Yes, the same screen name that says "No Fat" in French. Pasdegras, as it were, is actually three words mashed up into one for the internet speak we all now struggle to master. So, I am back under the same name with the same goals and a new approach. A simple approach, the only approach. LIMIT THE INTAKE, pasdegras! I have been gone for 40 months or more and all has not been well. To be fair, all has not been terrible either.

I, for the better part of my life, had a trim and athletic body. Then, just before my third decade of life, I decided to take the lift back up the mountain at 3:45 PM rather than join my friends and Lillian, my newlywed wife for the Après Ski toddy for that last run of the day. The light gets flat, the body is tired, the mind is slowed a bit having spent the day dealing with fatigue and altitude. Yes, I did wipe out and upon coming back to earth, I had heartily jolted a rib, mid back and it hurt.

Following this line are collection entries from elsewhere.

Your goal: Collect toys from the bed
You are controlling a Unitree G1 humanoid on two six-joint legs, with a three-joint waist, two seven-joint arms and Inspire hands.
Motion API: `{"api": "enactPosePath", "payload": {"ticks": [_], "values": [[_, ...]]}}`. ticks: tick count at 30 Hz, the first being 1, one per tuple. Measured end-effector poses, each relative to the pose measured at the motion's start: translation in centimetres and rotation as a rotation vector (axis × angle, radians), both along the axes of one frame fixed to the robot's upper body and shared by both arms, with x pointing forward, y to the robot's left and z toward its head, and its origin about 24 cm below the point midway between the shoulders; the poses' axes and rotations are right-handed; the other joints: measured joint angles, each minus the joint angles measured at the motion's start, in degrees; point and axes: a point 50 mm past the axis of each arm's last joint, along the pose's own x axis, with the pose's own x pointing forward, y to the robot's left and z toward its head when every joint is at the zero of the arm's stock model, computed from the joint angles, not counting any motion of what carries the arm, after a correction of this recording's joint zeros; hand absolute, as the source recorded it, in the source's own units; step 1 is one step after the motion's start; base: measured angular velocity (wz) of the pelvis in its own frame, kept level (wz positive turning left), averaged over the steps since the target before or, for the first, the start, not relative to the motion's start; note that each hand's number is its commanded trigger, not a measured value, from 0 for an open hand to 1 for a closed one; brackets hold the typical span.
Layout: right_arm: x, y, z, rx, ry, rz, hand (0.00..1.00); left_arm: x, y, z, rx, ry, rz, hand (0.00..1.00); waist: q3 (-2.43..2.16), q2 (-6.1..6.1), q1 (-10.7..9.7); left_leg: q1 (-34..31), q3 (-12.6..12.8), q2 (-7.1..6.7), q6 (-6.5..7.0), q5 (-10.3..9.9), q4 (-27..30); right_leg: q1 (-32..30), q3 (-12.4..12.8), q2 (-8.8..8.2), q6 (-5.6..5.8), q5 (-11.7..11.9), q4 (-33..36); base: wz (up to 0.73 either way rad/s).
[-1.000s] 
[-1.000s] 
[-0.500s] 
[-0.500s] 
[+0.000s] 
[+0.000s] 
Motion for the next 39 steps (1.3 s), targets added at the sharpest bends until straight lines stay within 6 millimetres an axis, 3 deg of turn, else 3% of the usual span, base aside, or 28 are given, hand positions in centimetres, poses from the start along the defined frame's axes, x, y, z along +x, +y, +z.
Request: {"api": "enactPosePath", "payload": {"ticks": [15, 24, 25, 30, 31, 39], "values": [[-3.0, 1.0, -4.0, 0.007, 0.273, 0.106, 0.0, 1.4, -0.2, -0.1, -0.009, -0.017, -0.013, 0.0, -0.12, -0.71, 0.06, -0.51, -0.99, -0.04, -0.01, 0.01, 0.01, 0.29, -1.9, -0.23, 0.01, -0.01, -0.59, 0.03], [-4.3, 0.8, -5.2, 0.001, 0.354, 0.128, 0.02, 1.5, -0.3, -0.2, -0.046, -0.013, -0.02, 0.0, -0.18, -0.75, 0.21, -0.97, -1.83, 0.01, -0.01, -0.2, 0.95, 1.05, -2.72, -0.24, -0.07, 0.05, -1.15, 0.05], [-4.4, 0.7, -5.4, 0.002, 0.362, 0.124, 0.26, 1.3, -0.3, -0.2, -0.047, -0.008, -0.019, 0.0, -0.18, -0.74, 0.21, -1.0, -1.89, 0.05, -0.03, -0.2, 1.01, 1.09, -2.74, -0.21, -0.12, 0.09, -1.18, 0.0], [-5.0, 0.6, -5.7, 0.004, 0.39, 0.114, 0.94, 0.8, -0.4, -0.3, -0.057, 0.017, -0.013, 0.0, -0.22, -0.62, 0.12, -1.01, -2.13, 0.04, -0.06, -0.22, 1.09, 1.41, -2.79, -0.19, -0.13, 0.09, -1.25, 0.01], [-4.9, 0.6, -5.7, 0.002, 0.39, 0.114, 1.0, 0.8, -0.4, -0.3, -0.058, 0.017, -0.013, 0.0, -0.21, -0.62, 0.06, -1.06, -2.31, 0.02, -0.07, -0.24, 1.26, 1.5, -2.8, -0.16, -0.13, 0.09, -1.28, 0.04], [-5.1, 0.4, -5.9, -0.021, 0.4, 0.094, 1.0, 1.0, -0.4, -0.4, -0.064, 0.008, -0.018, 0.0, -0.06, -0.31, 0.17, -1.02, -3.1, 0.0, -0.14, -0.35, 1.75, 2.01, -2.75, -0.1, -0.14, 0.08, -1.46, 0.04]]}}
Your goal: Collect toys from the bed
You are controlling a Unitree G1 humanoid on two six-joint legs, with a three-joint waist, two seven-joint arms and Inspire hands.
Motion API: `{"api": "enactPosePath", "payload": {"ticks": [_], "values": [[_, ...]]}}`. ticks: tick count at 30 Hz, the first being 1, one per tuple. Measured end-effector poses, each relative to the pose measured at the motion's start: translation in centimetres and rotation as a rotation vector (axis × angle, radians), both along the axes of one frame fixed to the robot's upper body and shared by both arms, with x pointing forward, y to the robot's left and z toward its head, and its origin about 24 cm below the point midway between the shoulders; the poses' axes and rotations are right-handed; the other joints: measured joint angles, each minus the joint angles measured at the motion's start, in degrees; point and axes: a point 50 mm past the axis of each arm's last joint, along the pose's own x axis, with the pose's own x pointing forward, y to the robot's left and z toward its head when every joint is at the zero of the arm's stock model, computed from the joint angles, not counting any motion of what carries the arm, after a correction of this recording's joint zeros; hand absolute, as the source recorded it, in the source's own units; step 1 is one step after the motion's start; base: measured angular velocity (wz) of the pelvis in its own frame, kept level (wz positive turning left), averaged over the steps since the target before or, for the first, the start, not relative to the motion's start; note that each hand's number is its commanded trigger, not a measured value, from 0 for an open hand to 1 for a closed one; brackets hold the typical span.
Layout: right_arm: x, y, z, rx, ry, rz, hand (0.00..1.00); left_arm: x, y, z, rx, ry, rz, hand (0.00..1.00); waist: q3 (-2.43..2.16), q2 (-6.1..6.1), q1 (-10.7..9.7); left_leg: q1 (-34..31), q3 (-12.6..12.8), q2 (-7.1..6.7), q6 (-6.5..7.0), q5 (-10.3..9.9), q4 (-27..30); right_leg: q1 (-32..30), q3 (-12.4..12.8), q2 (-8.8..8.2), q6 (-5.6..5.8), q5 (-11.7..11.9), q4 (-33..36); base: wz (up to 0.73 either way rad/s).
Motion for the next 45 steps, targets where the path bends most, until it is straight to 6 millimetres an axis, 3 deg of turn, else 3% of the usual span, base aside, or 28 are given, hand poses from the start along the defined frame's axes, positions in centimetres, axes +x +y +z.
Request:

The shortened story is that the injury healed and on went life. Fast forward twelve years and I am in the hospital with the strangest issue of having difficulty breathing. Through tests and reflection to the days gone by, my Pulmonary Physician and I deduced that it was that fall that caused the trauma that led to a slow and methodical deterioration of the right Phrenic Nerve that happens to make it's exit from the spinal cord and it winds its way around the right lung before it descends and ends up attached to the right Hemi-Diaphragm Muscle, delivering the electric impulses from he brain that tell the muscle to contract and relax at the required rate needed to help the lung bring fresh air in to oxygenate the blood, then expel the used up air mostly composed of carbon dioxide gas. The injury from that fall a dozen years past had finally killed the Phrenic Nerve , rendering that right diaphragm paralyzed and permanently in the relaxed state, which meant it was expanded and collapsed half of the right lung.

The resulting diagnosis meant that I would eventually become fully disabled and requiring 24/7 oxygen use and a new found inability to stay as active as I once was. Breathing is very easy to take for granted, until one cannot breathe like they could before. Panic sets in daily as the act of tying ones shoes becomes an impossibility at first...I allowed myself to sink into a deep depression and a state of self pity as I allowed myself to eat, eat, eat. This was an easy task since I had been a Chef for most of my life. Before I realized it, I was nearing 400 pounds and it was ugly.

My daughter, Katie saved my *kitten* because she grew tired of seeing me waste away and get huge. Her motivation got me off my butt and out of bed to a Bootcamp workout regime that was AWESOME until the ownership fell apart and disbanded. I found another trainer who was working out until he went sideways on me and that was that. Two years ago was the last time that I worked out until 2 weeks ago. Katie and I are working alone together and we are feeling pretty good about things as we are relying on my culinary skills to eat smart but well. We have been working hard five days a week and are both experiencing a much different outlook and positive sense that this is the time to get healthy. I am back. I am ready. I am motivated and I have a short term goal to be at a weight that I have not been in several years. I need this to be done by the 28th of this October as I will then go to my 40th High School reunion in Dallas. That goal is just the starting point for me to get on with the life I know I can recapture. Strength in numbers...Numbers that fall off of my body in sweat and hard work. Ktie and I are all over this.

WISH US WELL AS WE MAKE THIS HAPPEN FOR LIFE !!!